• _Problem details_
Please take the records that follow and repeat exactly the lines starting with the line with "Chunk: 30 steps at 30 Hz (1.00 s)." and going on through the line with "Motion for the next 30".

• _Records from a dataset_
******

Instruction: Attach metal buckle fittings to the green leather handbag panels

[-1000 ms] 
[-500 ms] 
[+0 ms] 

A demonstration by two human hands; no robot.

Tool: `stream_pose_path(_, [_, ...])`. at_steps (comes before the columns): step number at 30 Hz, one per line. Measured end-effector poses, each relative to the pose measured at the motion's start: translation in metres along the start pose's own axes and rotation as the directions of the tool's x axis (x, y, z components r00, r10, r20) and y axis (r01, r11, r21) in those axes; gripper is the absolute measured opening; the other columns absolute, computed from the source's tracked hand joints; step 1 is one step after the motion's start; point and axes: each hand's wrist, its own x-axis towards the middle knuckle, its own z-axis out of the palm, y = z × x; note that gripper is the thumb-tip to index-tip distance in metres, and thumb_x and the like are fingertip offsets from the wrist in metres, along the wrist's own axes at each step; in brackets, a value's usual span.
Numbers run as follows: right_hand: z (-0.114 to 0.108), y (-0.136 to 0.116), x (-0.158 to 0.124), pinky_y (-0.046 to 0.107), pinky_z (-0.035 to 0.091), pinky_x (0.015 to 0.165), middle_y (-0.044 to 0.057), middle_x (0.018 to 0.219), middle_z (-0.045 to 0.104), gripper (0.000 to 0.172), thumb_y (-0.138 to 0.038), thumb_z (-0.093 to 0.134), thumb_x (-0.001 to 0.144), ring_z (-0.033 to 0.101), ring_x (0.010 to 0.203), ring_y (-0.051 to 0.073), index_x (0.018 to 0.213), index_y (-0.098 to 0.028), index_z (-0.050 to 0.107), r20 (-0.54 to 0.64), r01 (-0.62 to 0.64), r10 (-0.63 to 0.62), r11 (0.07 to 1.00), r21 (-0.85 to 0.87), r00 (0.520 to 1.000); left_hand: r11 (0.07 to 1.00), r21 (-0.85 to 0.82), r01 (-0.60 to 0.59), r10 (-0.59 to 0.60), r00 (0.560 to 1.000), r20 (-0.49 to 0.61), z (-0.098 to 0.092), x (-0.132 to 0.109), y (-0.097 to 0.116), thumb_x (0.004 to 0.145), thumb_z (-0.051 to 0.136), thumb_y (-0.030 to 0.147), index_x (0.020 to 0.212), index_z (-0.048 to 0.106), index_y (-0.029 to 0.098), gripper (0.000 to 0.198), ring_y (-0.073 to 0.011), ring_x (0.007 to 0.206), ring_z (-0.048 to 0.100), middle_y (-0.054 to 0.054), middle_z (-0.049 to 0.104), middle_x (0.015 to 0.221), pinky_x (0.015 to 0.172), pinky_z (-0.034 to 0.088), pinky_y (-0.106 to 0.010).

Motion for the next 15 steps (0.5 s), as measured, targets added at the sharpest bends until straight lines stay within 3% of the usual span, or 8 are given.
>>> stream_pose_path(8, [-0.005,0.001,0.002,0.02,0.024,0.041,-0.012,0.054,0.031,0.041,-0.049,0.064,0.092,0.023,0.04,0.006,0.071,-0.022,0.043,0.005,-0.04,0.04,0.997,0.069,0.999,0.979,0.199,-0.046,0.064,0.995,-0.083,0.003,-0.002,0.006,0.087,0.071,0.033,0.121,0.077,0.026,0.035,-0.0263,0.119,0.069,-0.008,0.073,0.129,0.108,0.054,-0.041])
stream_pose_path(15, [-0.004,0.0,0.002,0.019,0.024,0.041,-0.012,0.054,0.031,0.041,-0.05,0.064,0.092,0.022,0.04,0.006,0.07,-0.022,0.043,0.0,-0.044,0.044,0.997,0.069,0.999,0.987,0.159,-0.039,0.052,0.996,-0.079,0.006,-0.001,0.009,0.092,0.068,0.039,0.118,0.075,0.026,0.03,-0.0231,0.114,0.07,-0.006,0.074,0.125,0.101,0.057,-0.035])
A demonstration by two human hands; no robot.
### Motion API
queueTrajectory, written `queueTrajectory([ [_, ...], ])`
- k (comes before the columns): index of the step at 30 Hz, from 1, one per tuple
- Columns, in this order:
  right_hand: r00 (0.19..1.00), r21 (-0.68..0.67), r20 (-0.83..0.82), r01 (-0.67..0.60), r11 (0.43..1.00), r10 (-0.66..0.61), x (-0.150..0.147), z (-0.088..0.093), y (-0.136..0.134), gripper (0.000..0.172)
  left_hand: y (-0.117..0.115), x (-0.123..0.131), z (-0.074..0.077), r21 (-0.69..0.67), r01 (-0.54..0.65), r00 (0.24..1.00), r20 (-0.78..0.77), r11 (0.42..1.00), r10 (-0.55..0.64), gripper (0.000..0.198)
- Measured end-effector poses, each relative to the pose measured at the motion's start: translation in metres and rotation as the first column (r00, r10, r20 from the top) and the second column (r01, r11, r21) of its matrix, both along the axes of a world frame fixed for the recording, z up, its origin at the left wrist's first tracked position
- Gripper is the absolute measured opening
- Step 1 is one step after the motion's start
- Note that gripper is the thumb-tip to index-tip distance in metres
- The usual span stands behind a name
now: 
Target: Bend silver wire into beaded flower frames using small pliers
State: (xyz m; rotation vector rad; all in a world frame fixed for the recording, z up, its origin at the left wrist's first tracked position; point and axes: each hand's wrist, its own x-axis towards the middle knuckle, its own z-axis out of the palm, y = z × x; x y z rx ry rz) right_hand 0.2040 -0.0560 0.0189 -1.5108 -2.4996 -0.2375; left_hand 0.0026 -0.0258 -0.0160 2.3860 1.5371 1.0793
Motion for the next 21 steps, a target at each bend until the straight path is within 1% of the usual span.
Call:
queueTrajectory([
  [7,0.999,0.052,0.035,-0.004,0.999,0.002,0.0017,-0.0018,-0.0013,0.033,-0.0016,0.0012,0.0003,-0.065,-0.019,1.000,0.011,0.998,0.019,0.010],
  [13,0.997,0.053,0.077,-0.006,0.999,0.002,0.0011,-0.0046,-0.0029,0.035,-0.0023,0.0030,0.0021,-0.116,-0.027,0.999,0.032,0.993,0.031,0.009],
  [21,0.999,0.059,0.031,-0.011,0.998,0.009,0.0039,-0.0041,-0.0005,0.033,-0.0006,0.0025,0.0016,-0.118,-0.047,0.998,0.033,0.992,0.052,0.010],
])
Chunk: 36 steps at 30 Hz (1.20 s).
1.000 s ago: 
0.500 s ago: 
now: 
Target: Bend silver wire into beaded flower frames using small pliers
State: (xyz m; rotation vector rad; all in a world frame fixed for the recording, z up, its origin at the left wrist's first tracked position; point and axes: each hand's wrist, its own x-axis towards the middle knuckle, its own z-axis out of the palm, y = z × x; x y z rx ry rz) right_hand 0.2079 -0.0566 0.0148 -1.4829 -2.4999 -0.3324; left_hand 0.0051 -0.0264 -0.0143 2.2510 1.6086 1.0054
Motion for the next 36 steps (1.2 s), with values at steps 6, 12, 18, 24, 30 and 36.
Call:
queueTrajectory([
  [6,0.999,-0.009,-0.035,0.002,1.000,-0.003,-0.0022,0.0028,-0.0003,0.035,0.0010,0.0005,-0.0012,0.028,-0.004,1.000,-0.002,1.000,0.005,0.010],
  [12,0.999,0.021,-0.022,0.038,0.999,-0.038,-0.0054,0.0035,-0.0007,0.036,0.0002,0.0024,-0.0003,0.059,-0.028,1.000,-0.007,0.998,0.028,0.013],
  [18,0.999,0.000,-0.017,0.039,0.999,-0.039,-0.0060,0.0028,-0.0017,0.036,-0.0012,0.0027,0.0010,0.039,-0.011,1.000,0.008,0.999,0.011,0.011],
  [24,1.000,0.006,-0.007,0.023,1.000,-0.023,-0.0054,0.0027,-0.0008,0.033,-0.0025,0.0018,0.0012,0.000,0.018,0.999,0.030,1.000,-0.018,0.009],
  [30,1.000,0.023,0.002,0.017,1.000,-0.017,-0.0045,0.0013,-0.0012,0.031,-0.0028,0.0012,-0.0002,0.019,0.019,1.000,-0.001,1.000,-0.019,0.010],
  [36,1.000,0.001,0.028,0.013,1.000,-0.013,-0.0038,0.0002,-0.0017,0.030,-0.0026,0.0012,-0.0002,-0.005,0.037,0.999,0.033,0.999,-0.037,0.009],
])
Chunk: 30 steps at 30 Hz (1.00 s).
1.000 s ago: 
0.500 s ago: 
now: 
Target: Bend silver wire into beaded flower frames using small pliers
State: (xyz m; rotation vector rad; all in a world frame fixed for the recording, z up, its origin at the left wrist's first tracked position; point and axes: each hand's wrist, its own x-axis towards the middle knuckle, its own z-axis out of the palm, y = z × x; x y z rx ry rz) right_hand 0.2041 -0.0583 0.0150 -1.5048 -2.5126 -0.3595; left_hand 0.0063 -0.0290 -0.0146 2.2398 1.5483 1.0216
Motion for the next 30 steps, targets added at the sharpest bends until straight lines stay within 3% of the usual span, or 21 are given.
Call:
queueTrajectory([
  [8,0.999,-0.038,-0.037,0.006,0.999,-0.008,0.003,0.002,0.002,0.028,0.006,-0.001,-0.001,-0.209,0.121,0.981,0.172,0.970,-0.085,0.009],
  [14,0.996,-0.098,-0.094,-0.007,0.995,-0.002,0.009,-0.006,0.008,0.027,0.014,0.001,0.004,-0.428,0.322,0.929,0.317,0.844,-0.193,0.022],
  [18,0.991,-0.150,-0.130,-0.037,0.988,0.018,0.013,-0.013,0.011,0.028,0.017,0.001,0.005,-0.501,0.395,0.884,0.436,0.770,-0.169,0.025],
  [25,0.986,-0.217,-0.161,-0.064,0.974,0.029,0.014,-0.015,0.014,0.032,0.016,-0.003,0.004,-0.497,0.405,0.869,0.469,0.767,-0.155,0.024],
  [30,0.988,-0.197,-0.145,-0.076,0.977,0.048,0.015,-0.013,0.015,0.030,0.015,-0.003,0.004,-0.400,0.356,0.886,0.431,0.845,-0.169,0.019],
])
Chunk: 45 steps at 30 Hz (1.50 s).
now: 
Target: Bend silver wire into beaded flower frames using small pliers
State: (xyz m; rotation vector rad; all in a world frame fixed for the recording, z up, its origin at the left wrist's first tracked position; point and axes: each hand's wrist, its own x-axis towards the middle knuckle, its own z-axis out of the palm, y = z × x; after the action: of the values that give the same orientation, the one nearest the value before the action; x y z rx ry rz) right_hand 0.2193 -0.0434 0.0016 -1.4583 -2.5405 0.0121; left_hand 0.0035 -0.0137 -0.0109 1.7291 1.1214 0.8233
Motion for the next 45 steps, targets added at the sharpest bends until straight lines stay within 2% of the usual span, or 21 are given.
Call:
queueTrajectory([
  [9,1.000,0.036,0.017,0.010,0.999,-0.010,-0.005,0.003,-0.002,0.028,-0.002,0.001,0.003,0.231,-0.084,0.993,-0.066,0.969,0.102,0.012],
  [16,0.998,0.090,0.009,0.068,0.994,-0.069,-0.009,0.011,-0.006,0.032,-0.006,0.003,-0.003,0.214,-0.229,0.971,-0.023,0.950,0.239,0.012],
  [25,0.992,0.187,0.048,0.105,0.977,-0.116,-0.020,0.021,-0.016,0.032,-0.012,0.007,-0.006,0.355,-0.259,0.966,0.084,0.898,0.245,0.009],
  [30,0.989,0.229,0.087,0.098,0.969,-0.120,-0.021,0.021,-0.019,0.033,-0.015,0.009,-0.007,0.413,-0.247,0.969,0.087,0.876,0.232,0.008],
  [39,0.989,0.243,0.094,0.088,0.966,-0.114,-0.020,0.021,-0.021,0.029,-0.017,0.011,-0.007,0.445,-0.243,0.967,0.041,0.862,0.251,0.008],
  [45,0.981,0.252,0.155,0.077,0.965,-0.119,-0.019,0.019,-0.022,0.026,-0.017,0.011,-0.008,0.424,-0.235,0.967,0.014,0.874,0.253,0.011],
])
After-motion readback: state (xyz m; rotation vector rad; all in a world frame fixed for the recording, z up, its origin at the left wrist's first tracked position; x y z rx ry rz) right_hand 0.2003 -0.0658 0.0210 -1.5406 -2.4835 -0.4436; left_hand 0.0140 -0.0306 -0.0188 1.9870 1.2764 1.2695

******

• _Worked solution_
Chunk: 30 steps at 30 Hz (1.00 s).
1.000 s ago: 
0.500 s ago: 
now: 
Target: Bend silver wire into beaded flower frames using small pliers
State: (xyz m; rotation vector rad; all in a world frame fixed for the recording, z up, its origin at the left wrist's first tracked position; point and axes: each hand's wrist, its own x-axis towards the middle knuckle, its own z-axis out of the palm, y = z × x; x y z rx ry rz) right_hand 0.2041 -0.0583 0.0150 -1.5048 -2.5126 -0.3595; left_hand 0.0063 -0.0290 -0.0146 2.2398 1.5483 1.0216
Motion for the next 30 steps, targets added at the sharpest bends until straight lines stay within 3% of the usual span, or 21 are given.

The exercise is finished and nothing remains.